Litúrgicamente hablando existe evidencia que se trata de una festividad que se celebraba desde los tiempos apostólicos. Tenemos los testimonios de San Ireneo, y más tarde de Tertuliano.

Así como los discípulos reunidos en el Cenáculo, la Iglesia debe estar siempre reunida para rezar y al mismo tiempo abierta a la acción impetuosa del Espíritu para salir a anunciar la Buena Nueva a todos los hombres. Y así como tenemos la garantía de que el Espíritu Santo está siempre en la Iglesia nos toca a cada uno de nosotros abrirnos a su acción. Sobre todo participando activamente en los sacramentos para que con la gracia transformemos verdaderamente nuestro corazón de piedra en un corazón de carne y realmente tomemos en serio el llamado que tenemos como bautizados de ir por todo el mundo evangelizando. La fiesta de Pentecostés es una magnífica ocasión para que a la vez que celebramos los dones del Espíritu, nos comprometamos verdaderamente a hacerlos fructificar.

La presencia de nuestra Madre Santa María
Una presencia que no podemos dejar de notar en el Cenáculo es la presencia de María. Ella está allí ayudando a preparar una nueva venida del Espíritu Santo, y un nuevo nacimiento: el nacimiento de la Iglesia. Ella participa en las súplicas por la venida del Paráclito a fin de que con su poder suscite en la comunidad apostólica el impulso hacia la misión que Jesucristo al venir al mundo, recibió del Padre, y, al volver al Padre transmitió a la Iglesia. Y lo sigue haciendo hoy. Nos sigue invitando a acoger el llamado junto con las gracias que recibimos para responder a él.

Encuentro con el Papa
Este año, durante las celebraciones de Pentecostés, el Papa Benedicto XVI invitó a los Movimientos Eclesiales a ir a Roma para participar con él de un gran encuentro para celebrar juntos los dones que el Espíritu Santo sigue derramando sobre la Iglesia.

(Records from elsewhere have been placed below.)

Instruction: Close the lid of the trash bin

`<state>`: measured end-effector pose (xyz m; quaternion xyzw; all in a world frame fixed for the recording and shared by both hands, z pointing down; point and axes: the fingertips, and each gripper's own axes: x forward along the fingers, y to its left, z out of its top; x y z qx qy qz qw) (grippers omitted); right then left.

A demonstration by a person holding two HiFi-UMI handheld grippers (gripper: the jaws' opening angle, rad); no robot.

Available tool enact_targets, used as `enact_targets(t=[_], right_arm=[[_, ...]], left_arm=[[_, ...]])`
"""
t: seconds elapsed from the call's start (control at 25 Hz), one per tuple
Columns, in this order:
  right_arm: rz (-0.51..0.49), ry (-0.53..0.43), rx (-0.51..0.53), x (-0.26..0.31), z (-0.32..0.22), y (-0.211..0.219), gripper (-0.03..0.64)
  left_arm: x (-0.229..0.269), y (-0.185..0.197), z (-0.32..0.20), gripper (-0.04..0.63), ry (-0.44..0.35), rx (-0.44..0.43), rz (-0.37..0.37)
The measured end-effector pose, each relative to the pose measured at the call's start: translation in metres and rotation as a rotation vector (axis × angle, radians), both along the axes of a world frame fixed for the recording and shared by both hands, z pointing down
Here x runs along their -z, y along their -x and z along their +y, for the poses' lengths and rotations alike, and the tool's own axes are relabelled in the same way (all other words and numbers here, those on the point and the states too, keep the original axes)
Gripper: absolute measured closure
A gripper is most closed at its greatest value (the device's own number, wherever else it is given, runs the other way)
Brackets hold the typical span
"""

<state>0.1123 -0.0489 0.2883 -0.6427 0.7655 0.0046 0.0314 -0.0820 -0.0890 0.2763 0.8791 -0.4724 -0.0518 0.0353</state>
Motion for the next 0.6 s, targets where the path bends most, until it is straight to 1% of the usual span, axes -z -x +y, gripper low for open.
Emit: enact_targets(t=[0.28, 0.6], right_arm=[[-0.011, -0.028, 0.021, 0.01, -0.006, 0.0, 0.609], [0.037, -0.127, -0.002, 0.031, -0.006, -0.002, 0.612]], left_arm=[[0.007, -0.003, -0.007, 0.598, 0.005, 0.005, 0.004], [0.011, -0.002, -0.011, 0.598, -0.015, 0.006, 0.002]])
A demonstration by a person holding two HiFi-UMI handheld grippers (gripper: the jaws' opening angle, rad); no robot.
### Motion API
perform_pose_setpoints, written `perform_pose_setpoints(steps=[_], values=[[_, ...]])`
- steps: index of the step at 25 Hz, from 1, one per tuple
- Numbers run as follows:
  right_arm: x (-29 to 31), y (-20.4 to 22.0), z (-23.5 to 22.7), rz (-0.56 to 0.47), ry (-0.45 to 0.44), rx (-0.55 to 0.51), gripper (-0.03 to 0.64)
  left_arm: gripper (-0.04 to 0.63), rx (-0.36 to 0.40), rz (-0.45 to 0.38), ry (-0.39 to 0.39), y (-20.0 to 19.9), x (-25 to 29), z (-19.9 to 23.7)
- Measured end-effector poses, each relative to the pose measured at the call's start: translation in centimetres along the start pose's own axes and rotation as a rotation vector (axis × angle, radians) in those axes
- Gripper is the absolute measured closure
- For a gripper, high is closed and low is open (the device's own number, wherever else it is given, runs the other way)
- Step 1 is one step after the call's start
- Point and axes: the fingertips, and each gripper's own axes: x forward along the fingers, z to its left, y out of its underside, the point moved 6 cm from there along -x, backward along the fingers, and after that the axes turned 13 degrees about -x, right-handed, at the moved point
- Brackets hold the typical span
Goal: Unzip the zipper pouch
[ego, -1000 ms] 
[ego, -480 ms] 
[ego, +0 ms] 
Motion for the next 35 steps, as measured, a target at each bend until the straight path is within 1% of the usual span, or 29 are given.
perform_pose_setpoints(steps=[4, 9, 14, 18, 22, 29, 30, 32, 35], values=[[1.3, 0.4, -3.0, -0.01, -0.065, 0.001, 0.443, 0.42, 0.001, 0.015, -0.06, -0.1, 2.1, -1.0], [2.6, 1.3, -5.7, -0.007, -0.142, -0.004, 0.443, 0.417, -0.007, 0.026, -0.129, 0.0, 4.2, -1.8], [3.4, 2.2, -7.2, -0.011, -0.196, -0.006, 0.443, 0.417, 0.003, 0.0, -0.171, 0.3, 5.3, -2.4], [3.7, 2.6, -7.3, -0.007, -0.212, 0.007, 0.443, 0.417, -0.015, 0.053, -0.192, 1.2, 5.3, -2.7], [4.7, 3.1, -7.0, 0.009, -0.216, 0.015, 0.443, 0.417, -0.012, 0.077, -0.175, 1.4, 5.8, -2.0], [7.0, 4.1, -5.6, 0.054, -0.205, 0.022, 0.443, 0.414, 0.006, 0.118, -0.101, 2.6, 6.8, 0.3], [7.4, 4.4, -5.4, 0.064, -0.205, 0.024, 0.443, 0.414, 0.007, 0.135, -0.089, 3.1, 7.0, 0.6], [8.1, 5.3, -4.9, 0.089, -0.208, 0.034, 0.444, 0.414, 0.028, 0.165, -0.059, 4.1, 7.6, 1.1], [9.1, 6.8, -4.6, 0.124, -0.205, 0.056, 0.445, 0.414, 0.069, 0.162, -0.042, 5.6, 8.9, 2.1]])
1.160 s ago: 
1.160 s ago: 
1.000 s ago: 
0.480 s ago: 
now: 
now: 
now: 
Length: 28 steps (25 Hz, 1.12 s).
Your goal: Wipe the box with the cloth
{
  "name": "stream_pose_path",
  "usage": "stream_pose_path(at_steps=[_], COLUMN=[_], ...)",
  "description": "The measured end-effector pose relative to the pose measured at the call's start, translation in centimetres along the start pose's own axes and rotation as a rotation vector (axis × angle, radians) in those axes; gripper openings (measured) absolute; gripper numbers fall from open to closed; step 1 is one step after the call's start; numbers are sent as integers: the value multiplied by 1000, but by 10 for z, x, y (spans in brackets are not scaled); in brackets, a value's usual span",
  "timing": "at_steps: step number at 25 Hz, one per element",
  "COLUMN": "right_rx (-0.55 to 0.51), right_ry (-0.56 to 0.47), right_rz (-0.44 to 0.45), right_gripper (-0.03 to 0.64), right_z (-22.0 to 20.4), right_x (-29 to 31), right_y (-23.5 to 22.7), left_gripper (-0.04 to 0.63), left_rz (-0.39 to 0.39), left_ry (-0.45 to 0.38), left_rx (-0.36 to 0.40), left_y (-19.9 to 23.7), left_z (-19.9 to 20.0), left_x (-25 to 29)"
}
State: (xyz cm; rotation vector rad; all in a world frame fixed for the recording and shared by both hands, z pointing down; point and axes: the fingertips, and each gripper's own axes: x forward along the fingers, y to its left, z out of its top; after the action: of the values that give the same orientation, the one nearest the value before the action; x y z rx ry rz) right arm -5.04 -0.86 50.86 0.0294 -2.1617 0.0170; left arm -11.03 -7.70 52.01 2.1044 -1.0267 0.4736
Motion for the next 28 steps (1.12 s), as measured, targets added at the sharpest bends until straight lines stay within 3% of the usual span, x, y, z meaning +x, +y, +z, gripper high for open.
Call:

Los movimientos eclesiales son parte de la respuesta suscitada por el Paráclito para afrontar los desafíos que el mundo actual presenta a la Iglesia para el anuncio de Cristo Resucitado a los hombres del tercer milenio. Celebremos pues con gozo la fiesta de Pentecostés, y que ese gozo nos lleve a anunciar la Buena Nueva con ardor y alegría.